> DIRECTIONS
An exact copy is the goal: every line from the one containing "Mark the region" to the end of the material below, pictures excluded.

> INFORMATION GIVEN

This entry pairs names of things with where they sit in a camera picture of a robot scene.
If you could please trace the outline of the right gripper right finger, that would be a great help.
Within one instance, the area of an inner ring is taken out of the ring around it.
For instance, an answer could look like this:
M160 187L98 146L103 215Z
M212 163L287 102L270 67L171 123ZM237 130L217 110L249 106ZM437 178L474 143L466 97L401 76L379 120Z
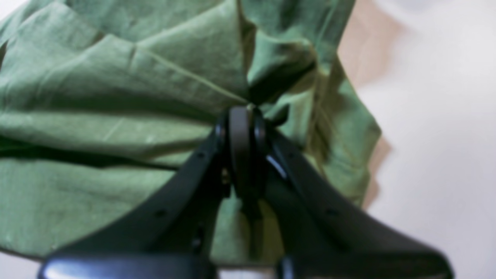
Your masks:
M279 279L452 279L438 250L385 226L326 182L258 109L229 110L234 188L255 219L274 211L285 254Z

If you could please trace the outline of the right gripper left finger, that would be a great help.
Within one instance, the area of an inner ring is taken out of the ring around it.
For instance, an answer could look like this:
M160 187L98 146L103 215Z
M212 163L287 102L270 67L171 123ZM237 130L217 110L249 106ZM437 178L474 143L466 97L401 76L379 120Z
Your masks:
M226 193L228 112L182 168L145 202L53 252L39 279L214 279L209 249Z

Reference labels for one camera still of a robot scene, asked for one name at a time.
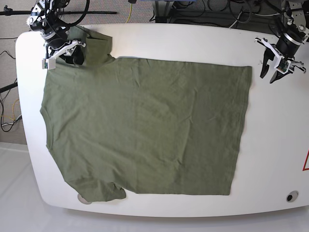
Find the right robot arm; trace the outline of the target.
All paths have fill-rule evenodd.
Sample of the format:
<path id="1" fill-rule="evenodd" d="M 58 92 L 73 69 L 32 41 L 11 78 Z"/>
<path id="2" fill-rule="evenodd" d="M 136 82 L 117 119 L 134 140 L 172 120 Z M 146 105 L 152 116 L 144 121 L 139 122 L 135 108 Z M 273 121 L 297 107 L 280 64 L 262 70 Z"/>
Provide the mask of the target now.
<path id="1" fill-rule="evenodd" d="M 86 1 L 81 17 L 73 23 L 66 23 L 60 19 L 61 10 L 68 4 L 68 0 L 38 0 L 27 18 L 30 30 L 38 31 L 45 40 L 43 69 L 54 69 L 57 58 L 72 65 L 82 65 L 84 62 L 83 48 L 86 47 L 86 43 L 81 39 L 70 39 L 69 29 L 84 19 L 90 1 Z"/>

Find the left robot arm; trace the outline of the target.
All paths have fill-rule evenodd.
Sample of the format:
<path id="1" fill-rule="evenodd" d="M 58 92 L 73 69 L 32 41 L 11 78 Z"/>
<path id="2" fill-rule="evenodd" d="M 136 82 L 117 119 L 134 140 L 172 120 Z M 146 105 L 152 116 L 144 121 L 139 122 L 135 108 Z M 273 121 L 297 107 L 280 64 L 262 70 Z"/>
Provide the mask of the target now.
<path id="1" fill-rule="evenodd" d="M 287 0 L 279 11 L 284 21 L 276 19 L 278 41 L 269 43 L 265 38 L 255 41 L 265 47 L 260 77 L 264 78 L 270 69 L 274 74 L 270 83 L 293 74 L 295 68 L 306 73 L 303 62 L 295 59 L 295 54 L 309 38 L 309 2 L 307 0 Z"/>

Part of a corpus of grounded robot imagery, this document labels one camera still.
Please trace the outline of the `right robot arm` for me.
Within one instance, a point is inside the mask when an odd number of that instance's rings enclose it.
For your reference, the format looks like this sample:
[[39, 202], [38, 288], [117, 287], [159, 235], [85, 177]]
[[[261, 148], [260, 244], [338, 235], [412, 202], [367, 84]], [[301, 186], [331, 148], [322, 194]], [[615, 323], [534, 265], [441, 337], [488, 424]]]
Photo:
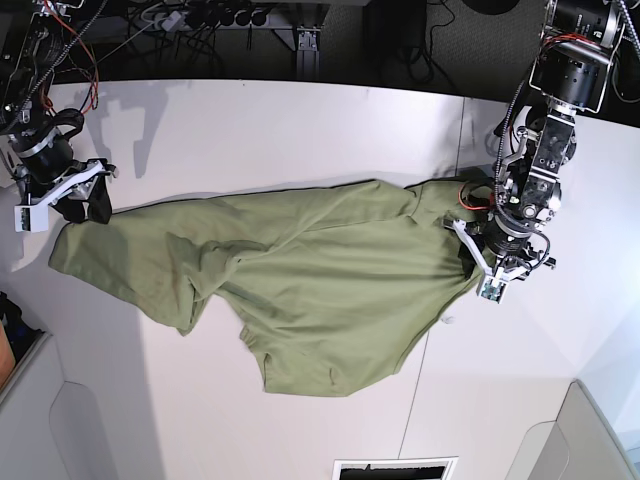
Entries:
[[79, 160], [71, 145], [98, 104], [97, 63], [78, 108], [57, 109], [50, 98], [56, 70], [106, 4], [90, 12], [84, 1], [4, 1], [1, 4], [1, 164], [17, 187], [18, 232], [42, 232], [50, 211], [67, 222], [106, 224], [112, 216], [107, 181], [117, 168], [105, 158]]

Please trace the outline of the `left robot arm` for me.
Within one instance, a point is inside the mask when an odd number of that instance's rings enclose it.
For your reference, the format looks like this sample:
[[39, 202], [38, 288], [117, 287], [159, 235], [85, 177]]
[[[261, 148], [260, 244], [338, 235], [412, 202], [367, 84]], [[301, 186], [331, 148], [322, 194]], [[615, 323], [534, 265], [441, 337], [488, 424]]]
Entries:
[[561, 206], [560, 169], [576, 150], [580, 112], [600, 110], [624, 34], [635, 28], [624, 1], [550, 1], [539, 50], [494, 133], [500, 142], [485, 198], [472, 196], [479, 183], [458, 191], [459, 204], [478, 219], [448, 220], [461, 242], [464, 275], [481, 270], [501, 288], [535, 269], [554, 267], [550, 250], [535, 250]]

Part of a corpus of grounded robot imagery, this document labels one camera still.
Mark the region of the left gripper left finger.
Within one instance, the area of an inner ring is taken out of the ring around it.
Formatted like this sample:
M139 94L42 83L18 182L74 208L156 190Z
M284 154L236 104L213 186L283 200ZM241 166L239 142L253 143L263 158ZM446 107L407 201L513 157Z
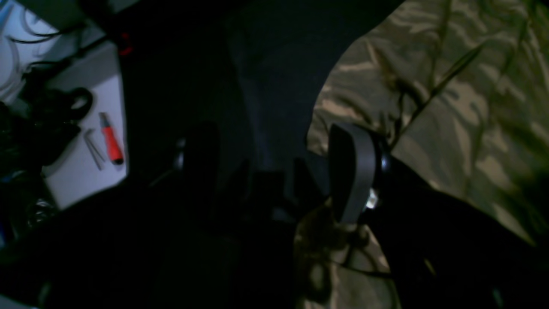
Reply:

> TASK ANSWER
Mark the region of the left gripper left finger.
Within one instance, the area of an inner ring is taken out of the ring around it.
Formatted like this sample:
M139 94L42 83L18 182L74 208L156 190Z
M284 154L236 104L213 186L283 200ZM241 166L239 142L253 143L263 158ZM446 107L407 201L513 157Z
Reply:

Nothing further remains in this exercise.